» What the task requires
Give again, word for word, every line in the entries below from the line with "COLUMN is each" up to and including the line with "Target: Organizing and", and no other line.

--- Data in this exercise ---

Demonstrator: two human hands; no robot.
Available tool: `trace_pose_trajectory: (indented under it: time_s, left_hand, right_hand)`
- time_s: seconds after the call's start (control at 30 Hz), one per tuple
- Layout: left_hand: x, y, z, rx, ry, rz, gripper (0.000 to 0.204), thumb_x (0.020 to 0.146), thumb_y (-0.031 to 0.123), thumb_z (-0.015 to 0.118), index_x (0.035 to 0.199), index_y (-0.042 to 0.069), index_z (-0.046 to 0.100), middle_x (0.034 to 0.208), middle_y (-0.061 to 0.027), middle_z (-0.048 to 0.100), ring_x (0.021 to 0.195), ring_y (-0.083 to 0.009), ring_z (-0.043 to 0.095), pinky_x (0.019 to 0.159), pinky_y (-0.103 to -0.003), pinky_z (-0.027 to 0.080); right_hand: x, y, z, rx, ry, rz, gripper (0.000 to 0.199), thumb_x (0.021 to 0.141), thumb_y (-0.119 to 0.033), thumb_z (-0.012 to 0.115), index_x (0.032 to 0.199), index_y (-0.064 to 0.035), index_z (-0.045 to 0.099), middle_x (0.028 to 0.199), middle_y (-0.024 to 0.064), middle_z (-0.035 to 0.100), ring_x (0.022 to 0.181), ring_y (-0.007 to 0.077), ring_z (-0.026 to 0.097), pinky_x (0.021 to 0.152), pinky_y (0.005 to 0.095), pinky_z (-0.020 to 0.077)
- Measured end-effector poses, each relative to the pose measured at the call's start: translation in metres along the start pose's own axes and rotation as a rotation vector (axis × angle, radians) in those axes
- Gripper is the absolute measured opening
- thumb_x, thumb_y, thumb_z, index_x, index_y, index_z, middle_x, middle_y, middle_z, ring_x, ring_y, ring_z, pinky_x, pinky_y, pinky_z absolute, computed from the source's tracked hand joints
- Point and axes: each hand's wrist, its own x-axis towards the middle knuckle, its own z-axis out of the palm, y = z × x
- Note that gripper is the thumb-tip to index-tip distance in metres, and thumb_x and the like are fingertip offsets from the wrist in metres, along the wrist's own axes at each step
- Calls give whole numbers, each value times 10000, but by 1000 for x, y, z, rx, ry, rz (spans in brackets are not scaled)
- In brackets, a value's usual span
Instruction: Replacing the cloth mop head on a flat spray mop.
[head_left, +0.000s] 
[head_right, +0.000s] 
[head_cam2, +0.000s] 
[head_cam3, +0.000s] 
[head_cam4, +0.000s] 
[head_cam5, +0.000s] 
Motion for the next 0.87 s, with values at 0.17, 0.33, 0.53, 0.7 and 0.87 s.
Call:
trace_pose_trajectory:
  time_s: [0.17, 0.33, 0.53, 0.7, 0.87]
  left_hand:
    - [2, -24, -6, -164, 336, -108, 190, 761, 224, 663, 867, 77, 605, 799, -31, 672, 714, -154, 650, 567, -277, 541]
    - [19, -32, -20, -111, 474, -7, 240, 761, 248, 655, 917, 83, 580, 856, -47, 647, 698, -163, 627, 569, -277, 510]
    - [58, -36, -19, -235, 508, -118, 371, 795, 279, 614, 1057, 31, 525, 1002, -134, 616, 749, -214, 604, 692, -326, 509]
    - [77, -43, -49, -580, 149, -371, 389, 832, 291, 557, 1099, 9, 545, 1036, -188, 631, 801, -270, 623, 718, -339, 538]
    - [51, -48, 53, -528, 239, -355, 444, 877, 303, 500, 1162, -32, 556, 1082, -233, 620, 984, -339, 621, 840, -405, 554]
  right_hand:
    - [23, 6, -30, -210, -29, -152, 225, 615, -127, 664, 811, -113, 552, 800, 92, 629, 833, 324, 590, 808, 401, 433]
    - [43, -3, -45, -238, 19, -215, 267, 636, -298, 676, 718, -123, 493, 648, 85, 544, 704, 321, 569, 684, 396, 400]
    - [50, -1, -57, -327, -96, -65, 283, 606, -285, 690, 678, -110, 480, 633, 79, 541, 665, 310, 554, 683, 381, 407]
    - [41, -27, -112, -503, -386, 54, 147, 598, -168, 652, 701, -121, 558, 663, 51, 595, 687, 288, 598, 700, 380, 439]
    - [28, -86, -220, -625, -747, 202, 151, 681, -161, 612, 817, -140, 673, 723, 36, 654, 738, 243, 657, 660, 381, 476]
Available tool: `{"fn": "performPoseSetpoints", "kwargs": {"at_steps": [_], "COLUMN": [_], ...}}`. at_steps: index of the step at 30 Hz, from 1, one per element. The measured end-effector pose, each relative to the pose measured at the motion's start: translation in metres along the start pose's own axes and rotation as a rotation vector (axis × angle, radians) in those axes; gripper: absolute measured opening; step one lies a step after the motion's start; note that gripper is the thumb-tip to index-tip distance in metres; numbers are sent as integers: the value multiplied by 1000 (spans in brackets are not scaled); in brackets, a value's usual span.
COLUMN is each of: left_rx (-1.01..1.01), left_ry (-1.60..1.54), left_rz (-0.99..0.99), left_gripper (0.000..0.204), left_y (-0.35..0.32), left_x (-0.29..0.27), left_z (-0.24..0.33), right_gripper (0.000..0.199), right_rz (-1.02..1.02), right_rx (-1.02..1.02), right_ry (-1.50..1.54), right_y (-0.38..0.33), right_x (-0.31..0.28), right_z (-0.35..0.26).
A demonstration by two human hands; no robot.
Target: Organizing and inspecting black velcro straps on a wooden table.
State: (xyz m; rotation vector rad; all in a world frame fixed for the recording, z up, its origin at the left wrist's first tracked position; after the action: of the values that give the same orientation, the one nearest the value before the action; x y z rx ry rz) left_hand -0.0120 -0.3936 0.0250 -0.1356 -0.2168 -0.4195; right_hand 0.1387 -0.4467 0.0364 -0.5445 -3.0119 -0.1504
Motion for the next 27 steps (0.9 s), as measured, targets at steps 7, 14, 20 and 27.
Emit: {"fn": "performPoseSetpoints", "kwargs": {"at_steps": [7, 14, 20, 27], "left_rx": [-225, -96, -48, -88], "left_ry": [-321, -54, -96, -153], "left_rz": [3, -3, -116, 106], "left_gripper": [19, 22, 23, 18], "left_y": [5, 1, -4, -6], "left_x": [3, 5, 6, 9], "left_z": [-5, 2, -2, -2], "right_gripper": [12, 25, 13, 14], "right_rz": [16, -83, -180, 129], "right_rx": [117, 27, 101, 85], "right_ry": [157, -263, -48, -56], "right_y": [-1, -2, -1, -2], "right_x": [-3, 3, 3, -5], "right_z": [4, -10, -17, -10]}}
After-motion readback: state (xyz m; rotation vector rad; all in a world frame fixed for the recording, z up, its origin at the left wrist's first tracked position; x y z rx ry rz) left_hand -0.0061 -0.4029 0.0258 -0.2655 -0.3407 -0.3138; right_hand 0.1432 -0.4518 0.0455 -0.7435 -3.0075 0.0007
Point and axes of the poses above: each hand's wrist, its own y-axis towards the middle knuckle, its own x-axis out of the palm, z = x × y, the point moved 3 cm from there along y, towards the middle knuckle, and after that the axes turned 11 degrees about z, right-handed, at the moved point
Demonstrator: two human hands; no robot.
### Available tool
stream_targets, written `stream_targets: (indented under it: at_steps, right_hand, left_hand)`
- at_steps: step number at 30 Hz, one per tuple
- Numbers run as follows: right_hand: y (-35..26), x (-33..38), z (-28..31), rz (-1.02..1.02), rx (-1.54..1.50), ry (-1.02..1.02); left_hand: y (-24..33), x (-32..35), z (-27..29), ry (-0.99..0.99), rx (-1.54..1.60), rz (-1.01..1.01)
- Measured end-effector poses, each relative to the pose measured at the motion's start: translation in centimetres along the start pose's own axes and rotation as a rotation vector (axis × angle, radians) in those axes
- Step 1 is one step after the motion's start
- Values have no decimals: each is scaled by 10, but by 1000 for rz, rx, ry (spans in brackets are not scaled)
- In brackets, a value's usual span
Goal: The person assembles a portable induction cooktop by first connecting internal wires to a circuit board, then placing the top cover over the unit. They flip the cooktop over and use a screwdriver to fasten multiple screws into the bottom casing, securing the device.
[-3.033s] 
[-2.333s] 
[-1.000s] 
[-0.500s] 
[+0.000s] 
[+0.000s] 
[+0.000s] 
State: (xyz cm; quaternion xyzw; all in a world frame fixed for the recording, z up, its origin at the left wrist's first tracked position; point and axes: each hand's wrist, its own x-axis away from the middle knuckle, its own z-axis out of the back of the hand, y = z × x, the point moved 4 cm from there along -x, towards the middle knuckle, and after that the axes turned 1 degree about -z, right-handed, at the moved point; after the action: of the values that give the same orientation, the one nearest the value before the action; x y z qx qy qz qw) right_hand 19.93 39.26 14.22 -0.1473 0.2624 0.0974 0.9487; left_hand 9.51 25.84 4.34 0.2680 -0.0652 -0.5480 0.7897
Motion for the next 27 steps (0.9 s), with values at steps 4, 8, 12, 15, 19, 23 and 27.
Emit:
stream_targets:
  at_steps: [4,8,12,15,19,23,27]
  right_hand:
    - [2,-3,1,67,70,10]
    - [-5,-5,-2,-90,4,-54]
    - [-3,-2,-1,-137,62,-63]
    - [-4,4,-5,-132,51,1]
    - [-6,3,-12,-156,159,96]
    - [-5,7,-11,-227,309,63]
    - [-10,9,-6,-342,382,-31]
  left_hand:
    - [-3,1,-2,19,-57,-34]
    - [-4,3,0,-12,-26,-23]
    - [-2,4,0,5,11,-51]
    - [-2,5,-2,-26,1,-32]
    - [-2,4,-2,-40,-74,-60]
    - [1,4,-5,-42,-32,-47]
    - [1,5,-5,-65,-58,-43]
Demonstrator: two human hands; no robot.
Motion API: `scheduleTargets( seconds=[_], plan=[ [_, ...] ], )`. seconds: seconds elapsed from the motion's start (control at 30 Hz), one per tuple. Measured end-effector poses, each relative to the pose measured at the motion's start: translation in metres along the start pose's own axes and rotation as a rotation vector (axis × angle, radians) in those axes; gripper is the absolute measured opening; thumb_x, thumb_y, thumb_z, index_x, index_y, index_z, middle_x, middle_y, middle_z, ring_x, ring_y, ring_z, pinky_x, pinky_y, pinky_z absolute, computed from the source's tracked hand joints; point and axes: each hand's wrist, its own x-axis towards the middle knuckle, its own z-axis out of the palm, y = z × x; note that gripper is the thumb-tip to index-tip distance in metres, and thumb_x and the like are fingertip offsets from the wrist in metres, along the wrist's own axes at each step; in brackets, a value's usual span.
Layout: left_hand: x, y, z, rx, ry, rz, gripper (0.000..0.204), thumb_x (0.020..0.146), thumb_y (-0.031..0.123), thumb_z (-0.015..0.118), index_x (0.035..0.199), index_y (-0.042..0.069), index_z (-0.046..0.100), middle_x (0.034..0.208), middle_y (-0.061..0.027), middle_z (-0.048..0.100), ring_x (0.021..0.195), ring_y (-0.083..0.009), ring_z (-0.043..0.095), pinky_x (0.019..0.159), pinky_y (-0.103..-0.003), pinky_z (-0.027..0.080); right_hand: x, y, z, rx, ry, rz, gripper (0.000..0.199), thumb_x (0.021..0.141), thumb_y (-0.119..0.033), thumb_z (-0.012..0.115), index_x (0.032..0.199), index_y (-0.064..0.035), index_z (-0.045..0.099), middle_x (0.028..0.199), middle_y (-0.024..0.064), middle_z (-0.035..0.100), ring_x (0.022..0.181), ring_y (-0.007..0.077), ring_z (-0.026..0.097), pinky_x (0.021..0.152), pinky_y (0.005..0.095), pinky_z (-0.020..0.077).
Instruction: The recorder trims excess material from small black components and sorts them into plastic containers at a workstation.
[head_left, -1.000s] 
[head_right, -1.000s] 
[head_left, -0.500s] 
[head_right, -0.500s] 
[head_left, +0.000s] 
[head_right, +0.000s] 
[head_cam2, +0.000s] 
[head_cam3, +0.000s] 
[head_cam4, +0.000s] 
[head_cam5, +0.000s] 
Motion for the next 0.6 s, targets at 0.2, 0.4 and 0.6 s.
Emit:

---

» Problem solution
COLUMN is each of: left_rx (-1.01..1.01), left_ry (-1.60..1.54), left_rz (-0.99..0.99), left_gripper (0.000..0.204), left_y (-0.35..0.32), left_x (-0.29..0.27), left_z (-0.24..0.33), right_gripper (0.000..0.199), right_rz (-1.02..1.02), right_rx (-1.02..1.02), right_ry (-1.50..1.54), right_y (-0.38..0.33), right_x (-0.31..0.28), right_z (-0.35..0.26).
A demonstration by two human hands; no robot.
Target: Organizing and inspecting black velcro straps on a wooden table.

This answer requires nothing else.